Does the company still exist?

Hainan Xiandun, according to the Department of Justice announcement on Monday, has already been disbanded.


The South China Morning Post tried to call the company several times, but each time someone hung up. There was no immediate response to emailed questions.

Hainan Xiandun’s activity had been previously identified by private sector security researchers, who have referred to the group as Advanced Persistent Threat (APT) 40, BRONZE, MOHAWK, FEVERDREAM, G0065, Gadolinium, GreenCrash, Hellsing, Kryptonite Panda, Leviathan, Mudcarp, Periscope, Temp.Periscope and Temp.Jumper.


Hacker group Intrusion Truth, which has linked Hainan Xiandun to China’s state security apparatus, previously published a screenshot of a post from the Chinese social networking site Renren.
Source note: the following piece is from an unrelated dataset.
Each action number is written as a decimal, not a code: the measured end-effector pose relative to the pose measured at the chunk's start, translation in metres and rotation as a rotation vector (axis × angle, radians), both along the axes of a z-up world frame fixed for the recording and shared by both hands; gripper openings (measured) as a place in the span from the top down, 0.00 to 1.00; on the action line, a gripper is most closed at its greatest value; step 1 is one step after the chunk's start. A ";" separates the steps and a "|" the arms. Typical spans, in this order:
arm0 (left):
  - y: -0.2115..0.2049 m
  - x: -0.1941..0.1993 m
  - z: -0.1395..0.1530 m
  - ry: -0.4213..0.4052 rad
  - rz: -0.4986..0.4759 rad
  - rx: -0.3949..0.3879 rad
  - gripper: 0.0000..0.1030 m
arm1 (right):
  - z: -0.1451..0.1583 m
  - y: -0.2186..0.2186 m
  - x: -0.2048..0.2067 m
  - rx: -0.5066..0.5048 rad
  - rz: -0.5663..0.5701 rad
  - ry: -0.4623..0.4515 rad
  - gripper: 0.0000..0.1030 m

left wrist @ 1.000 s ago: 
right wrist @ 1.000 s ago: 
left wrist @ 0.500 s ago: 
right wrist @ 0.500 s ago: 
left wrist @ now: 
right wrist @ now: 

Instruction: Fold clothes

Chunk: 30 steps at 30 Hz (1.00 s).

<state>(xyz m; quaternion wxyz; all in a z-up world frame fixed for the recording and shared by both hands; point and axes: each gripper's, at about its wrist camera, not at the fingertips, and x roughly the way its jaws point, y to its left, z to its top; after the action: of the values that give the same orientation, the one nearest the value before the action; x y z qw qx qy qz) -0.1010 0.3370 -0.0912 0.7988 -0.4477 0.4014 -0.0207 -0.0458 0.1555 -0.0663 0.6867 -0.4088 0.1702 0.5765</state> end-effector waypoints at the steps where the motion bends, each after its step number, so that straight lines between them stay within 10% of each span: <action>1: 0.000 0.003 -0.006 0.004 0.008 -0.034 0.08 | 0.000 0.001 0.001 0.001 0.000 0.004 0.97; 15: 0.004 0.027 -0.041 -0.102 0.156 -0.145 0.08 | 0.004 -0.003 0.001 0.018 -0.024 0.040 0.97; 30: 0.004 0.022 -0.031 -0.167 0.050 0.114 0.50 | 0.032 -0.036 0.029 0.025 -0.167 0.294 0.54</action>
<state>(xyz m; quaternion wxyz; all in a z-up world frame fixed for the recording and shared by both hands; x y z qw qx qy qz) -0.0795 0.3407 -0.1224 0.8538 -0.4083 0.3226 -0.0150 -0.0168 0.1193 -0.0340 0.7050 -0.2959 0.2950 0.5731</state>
The post said Ding joined the Hainan branch of MSS after his studies as a computer science major at the University of Wuhan in 2009.

The Post was not able to independently verify that claim. In a blog post in 2020, Intrusion Truth described Hainan province as home to at least a dozen network security companies with links to Hainan Xiandun. Some companies share the same legal representative with Hainan Xiandun – a person named Fu Chuanli – and others have job advertisements with the same contact person and phone number.


US, Britain and EU accuse China of sponsoring massive Microsoft email server hack

US, Britain and EU accuse China of sponsoring massive Microsoft email server hack

What were the charges against the company?

The two-count indictment against Hainan Xiandun personnel Ding Xiaoyang, Cheng Qingmin and Zhu Yunmin alleged that they were officers of the Hainan State Security Department, responsible for overseeing computer hackers and linguists at Hainan Xiandun and other front companies of China’s Ministry of State Security (MSS).


It also alleged that Wu Shurong was a computer hacker at Hainan Xiandun, where he created malware, accessed computer systems operated by foreign governments, companies and universities, and supervised other hackers in the company.

Their hacking campaigns, according to the Justice Department, covered the US, Austria, Cambodia, Canada, Germany, Indonesia, Malaysia, Norway, Saudi Arabia, South Africa, Switzerland and the UK. Targets included the aviation, defence, education, government, health care, biopharmaceutical and maritime industries.

Stolen trade secrets and confidential business information included sensitive technologies used for submersibles and autonomous vehicles, speciality chemical formulas, commercial aircraft servicing, proprietary genetic-sequencing technology and data, and foreign information to support China’s efforts to secure contracts for state-owned enterprises within the targeted country. At research institutes and universities, the conspiracy targeted infectious-disease research related to Ebola, Mers, HIV/Aids, Marburg and tularaemia.


In the indictment, the department showed a picture of Ding receiving an award from the MSS for being a leader in contributing to national security in 2018.

The four defendants are each charged with one count of conspiracy to commit computer fraud, which carries a maximum sentence of five years in prison, and one count of conspiracy to commit economic espionage, which carries a maximum sentence of 15 years in prison.

What was Beijing’s response?

Without going into any detail about Hainan Xiandun, the Chinese government rejected the US allegations against the four mainland citizens named in the indictment.

The Chinese embassy in Washington said the US lacked evidence to prove its allegations, while also describing the action against the four accused as “irresponsible” and “ill-intentioned”.

“The Chinese government and relevant personnel never engaged in cyberattacks or cyber theft ,” embassy spokesman Liu Pengyu said on Tuesday. “We urge the US to immediately stop its ‘empire of hacker’ campaign and stop illegally damaging other countries’ interests and security.”

Liu also reminded Washington’s allies that “US agencies have been engaging in large-scale, organised and indiscriminate cyber intrusion, surveillance and monitoring activities on foreign governments, institutions, enterprises, universities and individuals, including on its allies”.

A statement by the Chinese Mission to the European Union said that China is a major victim of cyberattacks, while accusing the West of double standards and hypocrisy.